O jovem trabalhador de Sol Nascente, contudo, não é o único brasileiro que está preocupado em perder o emprego. Afinal, a Covid-19 abalou o sistema de saúde, mas também bateu forte na economia brasileira. Economistas calculam que o Produto Interno Bruto (PIB) nacional pode cair até 4,4% neste ano. E lembram que esse baque vai afetar diretamente o mercado de trabalho brasileiro, que já não andava bem. O Instituto Brasileiro de Economia da Fundação Getúlio Vargas (FGV Ibre) calcula que a taxa de desemprego do Brasil pode pular dos atuais 11,6% para 16,1% já neste trimestre. Isso significa que 5 milhões de pessoas podem entrar na fila do desemprego em apenas três meses, elevando de 12,3 milhões para 17 milhões o número de pessoas sem trabalho no Brasil.
Se confirmada, essa previsão levará o mercado de trabalho brasileiro ao pior momento da série histórica, pois, nem no auge da recessçai de 2015 e 2016 tanta gente ficou sem emprego. Segundo o Instituto Brasileiro de Geografia e Estatística (IBGE), o recorde foi registrado em março de 2017, quando a taxa de desocupação bateu 13,7%, com 14,1 milhões de brasileiros sem trabalho. “É de se esperar que tenhamos a maior taxa de desemprego da história, porque, por mais que o governo tente ajudar e que haja uma expansão do crédito, nem todas as empresas conseguirão manter suas atividades nesse quadro de paralisia da economia. Há muitos custos fixos para as empresas”, explica o pesquisador da área de Economia Aplicada do Ibre, Daniel Duque.
Empresários admitem que a perda de receita causada por esse momento de pandemia vai levar ao fechamento de inúmeros postos de trabalho, mesmo depois das medidas de socorro anunciadas pelo governo federal. Afinal, milhões de negócios precisaram fechar as portas por conta da necessidade de isolamento social e, por isso, tiveram uma queda de quase 100% da receita. Alguns dizem que as demissões já começaram.
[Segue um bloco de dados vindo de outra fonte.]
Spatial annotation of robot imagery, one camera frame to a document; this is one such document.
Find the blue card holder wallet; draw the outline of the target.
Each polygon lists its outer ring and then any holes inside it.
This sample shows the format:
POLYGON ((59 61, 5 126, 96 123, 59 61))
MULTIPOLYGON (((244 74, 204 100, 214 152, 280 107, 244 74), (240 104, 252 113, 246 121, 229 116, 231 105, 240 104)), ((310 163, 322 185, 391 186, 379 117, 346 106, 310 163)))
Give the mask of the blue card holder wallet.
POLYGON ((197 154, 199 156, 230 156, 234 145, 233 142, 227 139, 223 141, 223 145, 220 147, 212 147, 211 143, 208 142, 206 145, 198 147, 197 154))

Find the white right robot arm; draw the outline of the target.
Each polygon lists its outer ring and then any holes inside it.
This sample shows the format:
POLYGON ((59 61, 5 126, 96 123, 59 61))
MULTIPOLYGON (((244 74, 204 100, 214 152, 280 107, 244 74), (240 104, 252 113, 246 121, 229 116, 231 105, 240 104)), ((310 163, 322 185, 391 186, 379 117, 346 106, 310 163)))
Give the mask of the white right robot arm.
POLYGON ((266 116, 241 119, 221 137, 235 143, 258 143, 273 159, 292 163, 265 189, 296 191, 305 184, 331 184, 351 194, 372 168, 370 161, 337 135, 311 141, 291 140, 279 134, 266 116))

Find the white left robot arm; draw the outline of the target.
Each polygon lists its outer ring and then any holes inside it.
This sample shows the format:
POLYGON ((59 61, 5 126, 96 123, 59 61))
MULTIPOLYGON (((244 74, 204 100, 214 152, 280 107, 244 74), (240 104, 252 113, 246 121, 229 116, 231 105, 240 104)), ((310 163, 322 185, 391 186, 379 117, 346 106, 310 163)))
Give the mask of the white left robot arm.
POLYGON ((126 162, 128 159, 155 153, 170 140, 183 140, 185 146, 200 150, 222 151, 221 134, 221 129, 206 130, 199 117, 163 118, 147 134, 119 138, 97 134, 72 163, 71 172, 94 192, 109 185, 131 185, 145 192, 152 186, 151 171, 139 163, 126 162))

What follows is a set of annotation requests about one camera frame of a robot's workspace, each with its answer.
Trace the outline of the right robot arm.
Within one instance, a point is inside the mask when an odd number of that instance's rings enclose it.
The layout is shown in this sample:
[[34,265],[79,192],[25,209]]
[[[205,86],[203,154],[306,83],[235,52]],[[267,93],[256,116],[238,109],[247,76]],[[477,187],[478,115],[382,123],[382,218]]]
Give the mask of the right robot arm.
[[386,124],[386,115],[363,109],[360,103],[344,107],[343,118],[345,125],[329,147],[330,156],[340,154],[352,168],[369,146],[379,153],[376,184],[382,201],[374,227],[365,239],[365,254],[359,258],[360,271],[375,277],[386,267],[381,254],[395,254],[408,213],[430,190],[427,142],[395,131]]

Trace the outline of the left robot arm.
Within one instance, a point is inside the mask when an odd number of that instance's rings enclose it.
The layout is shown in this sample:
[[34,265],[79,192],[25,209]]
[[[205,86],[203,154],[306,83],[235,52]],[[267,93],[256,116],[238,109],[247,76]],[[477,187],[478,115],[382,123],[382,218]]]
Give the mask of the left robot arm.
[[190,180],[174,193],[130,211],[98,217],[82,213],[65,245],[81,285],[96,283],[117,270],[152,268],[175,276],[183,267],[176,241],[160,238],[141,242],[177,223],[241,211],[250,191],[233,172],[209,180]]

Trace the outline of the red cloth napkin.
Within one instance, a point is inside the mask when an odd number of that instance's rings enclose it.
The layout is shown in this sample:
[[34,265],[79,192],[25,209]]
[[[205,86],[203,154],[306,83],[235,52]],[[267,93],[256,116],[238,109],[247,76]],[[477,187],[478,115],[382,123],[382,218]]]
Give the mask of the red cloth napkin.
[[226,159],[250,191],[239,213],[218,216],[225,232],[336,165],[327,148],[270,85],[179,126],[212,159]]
O setor de bares e restaurantes, justamente o que José Roberto trabalha, por exemplo, calcula 150 mil desligamentos no país. Mas analistas alertam que é só o começo.
O Ibre calcula que a taxa de desemprego brasileira, que já subiu de 11,2% para 11,6% no trimestre encerrado em fevereiro, antes da pandemia, pode subir para 12,9% em março, diante do primeiro choque da crise do coronavírus. Isso elevaria de 12,3 milhões para 13,6 milhões o número de desempregados em apenas um mês. Mas, como a paralisação de boa parte dos negócios brasileiros vai se estender por abril, o Ibre calcula a taxa em 16,1% no segundo trimestre, com 17 milhões de desempregados.
Passada a necessidade de isolamento social, o instituto acredita que haverá certo nível de recontratações. Por isso, espera que a taxa de desemprego caia para 15,7% no terceiro trimestre e para 14,7% no fim do ano. A projeção coincide com os cálculos de outras instituições financeiras.
Medidas são insuficientes
Mesmo que a retomada das atividades econômicas ocorra no segundo semestre, cerca de 15,5 milhões de pessoas devem acabar o ano sem emprego no Brasil. Serão 3,2 milhões de desempregados a mais do que havia antes da pandemia. As projeções são da XP Investimentos e da ModalMais. Isso mostra que as medidas anunciadas pelo governo serão insuficientes para reduzir o baque da Covid-19 na economia.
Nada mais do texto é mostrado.